### [Exercise requirements]
From the entries below, output the line with "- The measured" and each following line up to and including the line with "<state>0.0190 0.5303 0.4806", exactly as written.

Start of Available data

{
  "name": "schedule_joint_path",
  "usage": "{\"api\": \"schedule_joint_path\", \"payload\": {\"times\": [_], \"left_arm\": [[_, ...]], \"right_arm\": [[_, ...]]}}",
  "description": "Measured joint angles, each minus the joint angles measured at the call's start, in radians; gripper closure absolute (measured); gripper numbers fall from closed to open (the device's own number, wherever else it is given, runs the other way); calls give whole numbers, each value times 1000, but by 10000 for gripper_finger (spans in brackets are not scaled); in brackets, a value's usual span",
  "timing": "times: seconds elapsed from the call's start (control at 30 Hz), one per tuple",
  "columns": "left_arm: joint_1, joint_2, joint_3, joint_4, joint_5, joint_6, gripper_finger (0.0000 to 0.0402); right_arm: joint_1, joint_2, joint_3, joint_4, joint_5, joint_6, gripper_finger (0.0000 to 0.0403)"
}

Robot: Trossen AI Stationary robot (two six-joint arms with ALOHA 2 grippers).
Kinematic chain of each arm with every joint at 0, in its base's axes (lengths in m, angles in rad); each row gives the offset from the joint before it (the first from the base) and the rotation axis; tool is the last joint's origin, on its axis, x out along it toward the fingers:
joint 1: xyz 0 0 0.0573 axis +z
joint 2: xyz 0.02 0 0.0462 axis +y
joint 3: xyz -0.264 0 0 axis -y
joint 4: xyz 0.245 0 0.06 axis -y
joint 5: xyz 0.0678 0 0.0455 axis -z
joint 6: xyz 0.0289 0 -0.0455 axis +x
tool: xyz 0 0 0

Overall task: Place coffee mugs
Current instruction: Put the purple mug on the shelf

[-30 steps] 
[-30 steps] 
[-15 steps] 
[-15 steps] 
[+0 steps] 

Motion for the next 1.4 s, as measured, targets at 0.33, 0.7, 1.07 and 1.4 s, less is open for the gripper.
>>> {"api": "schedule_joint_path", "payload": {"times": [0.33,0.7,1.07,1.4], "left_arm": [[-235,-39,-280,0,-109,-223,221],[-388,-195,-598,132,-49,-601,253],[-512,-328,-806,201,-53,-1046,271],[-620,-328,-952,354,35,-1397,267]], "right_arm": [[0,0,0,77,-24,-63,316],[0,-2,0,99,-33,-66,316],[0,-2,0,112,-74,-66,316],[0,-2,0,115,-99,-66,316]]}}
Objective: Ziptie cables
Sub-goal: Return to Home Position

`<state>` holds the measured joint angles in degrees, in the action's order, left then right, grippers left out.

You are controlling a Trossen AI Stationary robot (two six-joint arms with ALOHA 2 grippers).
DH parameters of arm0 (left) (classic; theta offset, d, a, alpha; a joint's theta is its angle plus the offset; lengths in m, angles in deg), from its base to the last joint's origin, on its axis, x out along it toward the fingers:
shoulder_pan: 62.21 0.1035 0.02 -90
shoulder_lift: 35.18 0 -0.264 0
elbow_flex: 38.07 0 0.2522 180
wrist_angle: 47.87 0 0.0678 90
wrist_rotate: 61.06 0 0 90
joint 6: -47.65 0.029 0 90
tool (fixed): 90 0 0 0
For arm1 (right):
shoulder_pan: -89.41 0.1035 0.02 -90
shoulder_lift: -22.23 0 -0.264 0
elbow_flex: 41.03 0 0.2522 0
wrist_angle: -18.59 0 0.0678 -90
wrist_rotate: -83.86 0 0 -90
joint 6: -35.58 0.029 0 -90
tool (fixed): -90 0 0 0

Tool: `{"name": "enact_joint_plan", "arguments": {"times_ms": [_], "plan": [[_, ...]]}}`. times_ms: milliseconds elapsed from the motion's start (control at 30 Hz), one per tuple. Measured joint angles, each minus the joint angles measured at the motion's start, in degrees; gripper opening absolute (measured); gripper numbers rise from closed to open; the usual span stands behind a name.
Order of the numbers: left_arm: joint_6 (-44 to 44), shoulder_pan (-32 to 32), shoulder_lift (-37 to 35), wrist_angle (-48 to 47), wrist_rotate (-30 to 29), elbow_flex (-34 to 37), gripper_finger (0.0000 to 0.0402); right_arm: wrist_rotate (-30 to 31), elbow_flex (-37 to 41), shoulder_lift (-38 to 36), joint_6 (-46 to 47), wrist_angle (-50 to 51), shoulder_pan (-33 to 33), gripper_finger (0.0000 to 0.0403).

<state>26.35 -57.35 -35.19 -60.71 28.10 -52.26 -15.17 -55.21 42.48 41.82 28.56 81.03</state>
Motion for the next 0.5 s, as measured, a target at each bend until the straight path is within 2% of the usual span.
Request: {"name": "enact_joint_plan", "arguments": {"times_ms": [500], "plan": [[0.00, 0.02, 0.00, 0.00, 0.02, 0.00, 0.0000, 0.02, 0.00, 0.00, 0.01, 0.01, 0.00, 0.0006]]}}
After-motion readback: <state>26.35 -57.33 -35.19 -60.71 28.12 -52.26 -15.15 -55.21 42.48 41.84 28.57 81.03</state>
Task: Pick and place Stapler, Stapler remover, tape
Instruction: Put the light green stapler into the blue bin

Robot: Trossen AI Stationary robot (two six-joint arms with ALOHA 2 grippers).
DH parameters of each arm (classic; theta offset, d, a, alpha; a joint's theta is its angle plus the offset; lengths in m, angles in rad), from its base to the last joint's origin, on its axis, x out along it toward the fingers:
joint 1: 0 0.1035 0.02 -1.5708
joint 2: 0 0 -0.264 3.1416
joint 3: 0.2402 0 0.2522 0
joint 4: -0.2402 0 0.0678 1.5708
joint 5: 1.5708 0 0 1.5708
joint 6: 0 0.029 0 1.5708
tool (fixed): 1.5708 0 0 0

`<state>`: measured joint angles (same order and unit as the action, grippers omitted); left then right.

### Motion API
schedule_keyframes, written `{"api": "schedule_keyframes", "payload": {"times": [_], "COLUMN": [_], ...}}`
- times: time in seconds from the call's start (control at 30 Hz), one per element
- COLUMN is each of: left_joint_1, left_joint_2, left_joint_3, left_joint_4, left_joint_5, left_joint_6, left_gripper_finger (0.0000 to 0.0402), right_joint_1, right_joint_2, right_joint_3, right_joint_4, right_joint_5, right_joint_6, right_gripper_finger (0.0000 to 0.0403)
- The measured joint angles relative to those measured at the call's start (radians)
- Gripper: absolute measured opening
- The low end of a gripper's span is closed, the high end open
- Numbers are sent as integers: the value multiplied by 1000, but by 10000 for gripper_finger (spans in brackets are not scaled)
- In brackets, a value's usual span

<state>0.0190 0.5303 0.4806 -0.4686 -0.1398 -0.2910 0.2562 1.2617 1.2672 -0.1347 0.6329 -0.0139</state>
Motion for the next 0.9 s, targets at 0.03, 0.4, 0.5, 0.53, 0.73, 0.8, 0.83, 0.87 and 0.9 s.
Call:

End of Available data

### [Solved exercise]
- The measured joint angles relative to those measured at the call's start (radians)
- Gripper: absolute measured opening
- The low end of a gripper's span is closed, the high end open
- Numbers are sent as integers: the value multiplied by 1000, but by 10000 for gripper_finger (spans in brackets are not scaled)
- In brackets, a value's usual span

<state>0.0190 0.5303 0.4806 -0.4686 -0.1398 -0.2910 0.2562 1.2617 1.2672 -0.1347 0.6329 -0.0139</state>

This exercise is now fully answered.